● **Data shown**:

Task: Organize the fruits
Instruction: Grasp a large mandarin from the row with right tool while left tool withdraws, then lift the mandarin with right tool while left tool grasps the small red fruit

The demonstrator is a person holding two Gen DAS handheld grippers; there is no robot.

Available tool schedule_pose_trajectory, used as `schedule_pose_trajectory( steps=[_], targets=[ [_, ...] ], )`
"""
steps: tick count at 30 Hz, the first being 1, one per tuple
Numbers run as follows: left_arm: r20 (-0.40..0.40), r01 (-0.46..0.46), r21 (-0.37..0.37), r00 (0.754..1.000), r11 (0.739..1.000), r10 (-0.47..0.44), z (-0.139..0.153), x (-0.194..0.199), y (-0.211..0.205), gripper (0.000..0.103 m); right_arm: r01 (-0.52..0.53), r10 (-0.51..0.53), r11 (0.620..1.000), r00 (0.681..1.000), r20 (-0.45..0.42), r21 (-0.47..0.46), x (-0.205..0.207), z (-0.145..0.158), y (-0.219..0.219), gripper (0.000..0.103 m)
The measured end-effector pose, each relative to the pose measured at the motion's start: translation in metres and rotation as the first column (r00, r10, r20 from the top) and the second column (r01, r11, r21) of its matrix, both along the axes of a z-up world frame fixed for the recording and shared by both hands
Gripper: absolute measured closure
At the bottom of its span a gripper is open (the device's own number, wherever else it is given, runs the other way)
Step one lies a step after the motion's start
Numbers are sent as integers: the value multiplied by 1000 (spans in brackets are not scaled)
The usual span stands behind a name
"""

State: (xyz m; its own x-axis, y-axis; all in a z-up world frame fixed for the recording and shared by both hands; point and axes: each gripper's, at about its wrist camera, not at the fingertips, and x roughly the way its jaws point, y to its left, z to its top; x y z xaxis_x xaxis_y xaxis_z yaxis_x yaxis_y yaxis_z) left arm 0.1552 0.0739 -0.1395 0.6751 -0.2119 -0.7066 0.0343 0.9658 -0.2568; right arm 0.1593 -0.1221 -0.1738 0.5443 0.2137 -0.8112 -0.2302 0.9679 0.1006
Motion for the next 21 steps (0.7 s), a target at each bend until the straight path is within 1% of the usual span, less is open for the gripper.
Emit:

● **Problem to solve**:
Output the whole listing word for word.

● **Exercise solution**:
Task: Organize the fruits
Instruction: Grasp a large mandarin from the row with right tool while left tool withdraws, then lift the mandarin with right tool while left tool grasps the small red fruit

The demonstrator is a person holding two Gen DAS handheld grippers; there is no robot.

Available tool schedule_pose_trajectory, used as `schedule_pose_trajectory( steps=[_], targets=[ [_, ...] ], )`
"""
steps: tick count at 30 Hz, the first being 1, one per tuple
Numbers run as follows: left_arm: r20 (-0.40..0.40), r01 (-0.46..0.46), r21 (-0.37..0.37), r00 (0.754..1.000), r11 (0.739..1.000), r10 (-0.47..0.44), z (-0.139..0.153), x (-0.194..0.199), y (-0.211..0.205), gripper (0.000..0.103 m); right_arm: r01 (-0.52..0.53), r10 (-0.51..0.53), r11 (0.620..1.000), r00 (0.681..1.000), r20 (-0.45..0.42), r21 (-0.47..0.46), x (-0.205..0.207), z (-0.145..0.158), y (-0.219..0.219), gripper (0.000..0.103 m)
The measured end-effector pose, each relative to the pose measured at the motion's start: translation in metres and rotation as the first column (r00, r10, r20 from the top) and the second column (r01, r11, r21) of its matrix, both along the axes of a z-up world frame fixed for the recording and shared by both hands
Gripper: absolute measured closure
At the bottom of its span a gripper is open (the device's own number, wherever else it is given, runs the other way)
Step one lies a step after the motion's start
Numbers are sent as integers: the value multiplied by 1000 (spans in brackets are not scaled)
The usual span stands behind a name
"""

State: (xyz m; its own x-axis, y-axis; all in a z-up world frame fixed for the recording and shared by both hands; point and axes: each gripper's, at about its wrist camera, not at the fingertips, and x roughly the way its jaws point, y to its left, z to its top; x y z xaxis_x xaxis_y xaxis_z yaxis_x yaxis_y yaxis_z) left arm 0.1552 0.0739 -0.1395 0.6751 -0.2119 -0.7066 0.0343 0.9658 -0.2568; right arm 0.1593 -0.1221 -0.1738 0.5443 0.2137 -0.8112 -0.2302 0.9679 0.1006
Motion for the next 21 steps (0.7 s), a target at each bend until the straight path is within 1% of the usual span, less is open for the gripper.
Emit:

Output for this exercise is now complete.